Enzo, 16 ans, est apprenti maçon dans le sud de la France. Pressé par son père qui le voyait faire des études supérieures, le jeune homme cherche à échapper au cadre confortable mais étouffant de la villa familiale. C’est sur les chantiers, au contact de Vlad, un collègue ukrainien, qu’Enzo va entrevoir un nouvel horizon.
ENZO un film de Laurent Cantet réalisé par Robin Campillo. France/Italie/Belgique, 2025, 1h42. Avec Eloy Pohu, Pierfrancesco Favino, Élodie Bouchez, Maksym Slivinskyi. Festival de Cannes 2025, sélection Quinzaine des réalisateurs.
Critique de Diane Falque, SIGNIS France
Il est extrêmement émouvant d’apprendre que Enzo est le dernier film de Laurent Cantet, décédé juste avant le tournage, et réalisé par son ami fidèle Robin Campillo. Nous pouvons saluer le courage de l’équipe du film d’avoir abouti à ce projet avec autant de justesse dans le choix et le jeu des acteurs et de respect pour le sujet traité.

A travers le portrait d’un adolescent fragile et réfractaire, qui met en crise sa famille, Laurent Cantet souhaitait à nouveau traiter de l’adolescence comme un moment politique, où se confrontent les milieux sociaux, à travers les orientations et les projections que nous portons sur les jeunes.
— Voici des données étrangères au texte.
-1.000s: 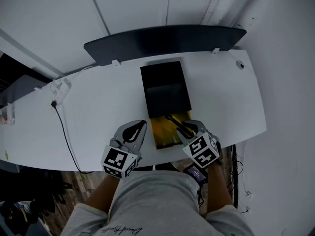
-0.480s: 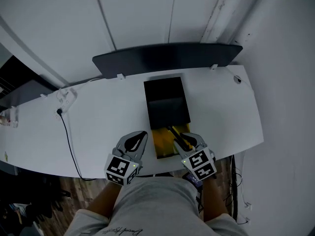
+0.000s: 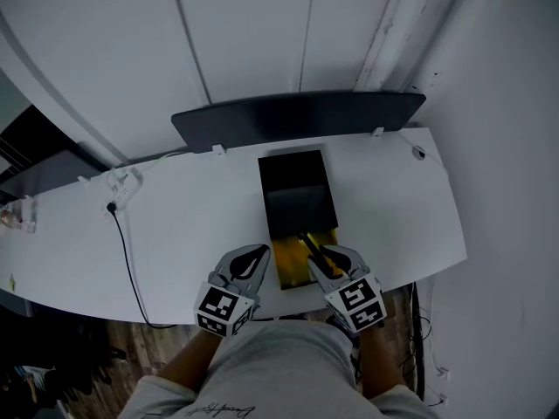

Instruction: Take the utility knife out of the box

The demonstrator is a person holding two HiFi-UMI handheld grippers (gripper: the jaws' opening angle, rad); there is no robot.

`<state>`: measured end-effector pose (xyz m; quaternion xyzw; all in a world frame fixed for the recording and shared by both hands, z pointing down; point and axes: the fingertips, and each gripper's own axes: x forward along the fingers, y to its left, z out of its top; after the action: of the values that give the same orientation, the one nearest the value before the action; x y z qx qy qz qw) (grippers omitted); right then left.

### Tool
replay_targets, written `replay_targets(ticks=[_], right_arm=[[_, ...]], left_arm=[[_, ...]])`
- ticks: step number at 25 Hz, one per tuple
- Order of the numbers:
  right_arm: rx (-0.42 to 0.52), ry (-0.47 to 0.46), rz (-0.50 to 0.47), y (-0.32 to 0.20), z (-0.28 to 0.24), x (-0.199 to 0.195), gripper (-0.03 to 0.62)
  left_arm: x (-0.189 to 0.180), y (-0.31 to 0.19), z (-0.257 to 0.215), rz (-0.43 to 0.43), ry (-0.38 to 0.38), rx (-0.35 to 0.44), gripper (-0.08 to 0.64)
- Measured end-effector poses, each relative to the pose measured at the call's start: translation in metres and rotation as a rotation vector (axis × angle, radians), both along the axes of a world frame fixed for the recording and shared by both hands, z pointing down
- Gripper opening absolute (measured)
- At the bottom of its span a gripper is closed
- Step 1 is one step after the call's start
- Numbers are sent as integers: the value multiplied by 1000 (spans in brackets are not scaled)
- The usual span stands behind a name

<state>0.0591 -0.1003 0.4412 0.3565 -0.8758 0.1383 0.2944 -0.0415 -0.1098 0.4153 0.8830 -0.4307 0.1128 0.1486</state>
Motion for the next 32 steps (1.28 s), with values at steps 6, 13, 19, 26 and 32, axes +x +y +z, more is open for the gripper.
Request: replay_targets(ticks=[6, 13, 19, 26, 32], right_arm=[[19, -29, 7, 2, -12, -3, 130], [22, -30, 3, 3, -11, -6, 131], [16, -25, 8, 6, -9, -4, 130], [13, -26, 13, 8, -9, -5, 130], [12, -30, 19, 8, -9, -5, 130]], left_arm=[[3, 2, -3, 7, 5, 7, 0], [7, 1, -8, 18, 1, 16, 0], [7, 4, -8, 18, 0, 17, 0], [9, 6, -7, 24, 3, 12, 0], [8, 6, -7, 24, 5, 13, 1]])
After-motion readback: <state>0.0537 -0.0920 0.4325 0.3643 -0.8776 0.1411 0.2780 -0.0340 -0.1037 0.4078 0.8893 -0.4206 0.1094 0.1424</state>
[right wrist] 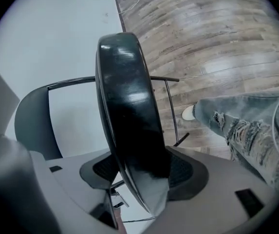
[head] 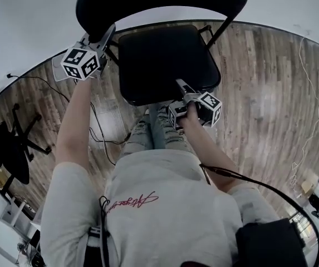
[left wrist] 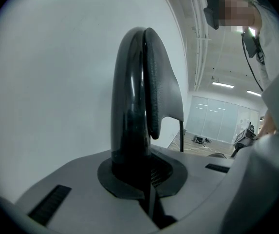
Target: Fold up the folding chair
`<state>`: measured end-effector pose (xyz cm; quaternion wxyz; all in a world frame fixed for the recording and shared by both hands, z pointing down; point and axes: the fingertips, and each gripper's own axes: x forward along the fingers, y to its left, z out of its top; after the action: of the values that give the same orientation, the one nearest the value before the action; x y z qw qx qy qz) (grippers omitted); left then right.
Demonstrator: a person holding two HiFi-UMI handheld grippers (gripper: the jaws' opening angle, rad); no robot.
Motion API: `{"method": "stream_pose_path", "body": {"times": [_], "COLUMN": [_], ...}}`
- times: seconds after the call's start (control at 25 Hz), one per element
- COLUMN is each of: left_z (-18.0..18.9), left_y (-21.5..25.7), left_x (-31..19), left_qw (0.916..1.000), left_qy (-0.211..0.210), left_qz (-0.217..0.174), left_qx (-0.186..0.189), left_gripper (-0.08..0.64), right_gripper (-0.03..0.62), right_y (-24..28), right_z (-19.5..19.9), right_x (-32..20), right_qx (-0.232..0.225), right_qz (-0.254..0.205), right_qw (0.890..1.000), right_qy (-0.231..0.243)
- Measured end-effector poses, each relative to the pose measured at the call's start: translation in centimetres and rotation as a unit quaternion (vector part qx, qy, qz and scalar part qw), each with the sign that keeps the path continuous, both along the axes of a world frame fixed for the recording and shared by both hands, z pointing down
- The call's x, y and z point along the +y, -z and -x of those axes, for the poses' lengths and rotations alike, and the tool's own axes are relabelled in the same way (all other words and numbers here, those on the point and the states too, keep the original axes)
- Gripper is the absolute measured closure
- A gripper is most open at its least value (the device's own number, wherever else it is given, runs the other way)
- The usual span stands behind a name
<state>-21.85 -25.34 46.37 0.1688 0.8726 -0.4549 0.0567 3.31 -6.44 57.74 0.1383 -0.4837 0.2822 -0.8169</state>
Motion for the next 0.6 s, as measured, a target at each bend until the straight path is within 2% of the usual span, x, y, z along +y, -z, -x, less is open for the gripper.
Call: {"method": "stream_pose_path", "body": {"times": [0.16, 0.32, 0.6], "left_z": [0.3, 0.8, 2.7], "left_y": [1.2, 2.1, 2.7], "left_x": [-1.1, -2.3, -5.6], "left_qw": [0.9996, 0.9995, 0.9998], "left_qy": [-0.027, -0.030, -0.017], "left_qz": [-0.008, -0.012, -0.003], "left_qx": [-0.002, -0.004, 0.006], "left_gripper": [0.543, 0.543, 0.543], "right_gripper": [0.333, 0.332, 0.333], "right_y": [2.6, 5.2, 8.6], "right_z": [1.3, 2.9, 5.0], "right_x": [-3.5, -6.9, -14.8], "right_qx": [0.005, -0.005, 0.009], "right_qz": [0.034, 0.061, 0.046], "right_qw": [0.999, 0.998, 0.999], "right_qy": [0.001, -0.002, -0.004]}}
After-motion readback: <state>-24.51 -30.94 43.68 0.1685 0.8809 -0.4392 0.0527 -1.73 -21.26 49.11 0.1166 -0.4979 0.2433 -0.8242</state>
Entre grand enfant et jeune adulte, filmé comme un « beau gosse » qui semble ne trouver sa place nulle part dans sa propre famille, avec ses épaules de nageur toujours entre deux eaux, Enzo – admirablement interprété par Eloy Pohu pour qui c’est un premier rôle – est jeune et complètement perdu.
Son corps d’athlète, il le livre sur le chantier dans un travail manuel de maçonnerie. A son père qui échange : «Je te dis que tu as le droit d’avoir des ambitions un peu plus grandes» il répond «J’ai des ambitions plus petites» Rebelle sous le regard bienveillant et patient de ses parents, il casse – ou déclasse – les codes, tandis que son frère est admis dans une grande école ! Laurent Cantet empruntait volontiers les mots de Jorge Luis Borges pour évoquer l’ambivalence du choix des études pour certains jeunes aujourd’hui : «Il n’y a pas pire labyrinthe qu’un labyrinthe en ligne droite».
Avec cette équipe de jeunes ouvriers aux beaux corps bien bâtis, qui manient la truelle et montent les murs, le chantier devient sanctuaire, temple de l’Olympe, vécu comme une utopie, où Enzo serait protégé et où il aurait moins peur. Il n’a jamais évoqué avec ses compagnons le milieu aisé d’où il vient.
Le chantier est aussi lieu de confrontation, où Enzo se cogne au réel, physiquement d’abord avec ses mains en sang, à force de manier les parpaings. Et devant les images de guerre qu’il découvre sur téléphone, qui le fascinent littéralement, au point de les mettre en dessin. Face à son père ultra-protecteur, il n’a qu’une envie : celle de s’arracher de ce monde, de partir, de voir ailleurs.
Le chantier devient également lieu où s’éveille sa sensualité. Homosexuel il l’est et ce n’est pas la question. Il va trouver dans la figure de son collègue Vlad, ouvrier ukrainien, bien plus qu’un compagnon : un mentor, un père. La proximité qu’il entretient avec lui est lourde de gravité.
Avec des jeux d’acteurs très justes et fluides, à la limite du documentaire, ce film prend le temps de nous parler de passation, de transmission, d’initiation.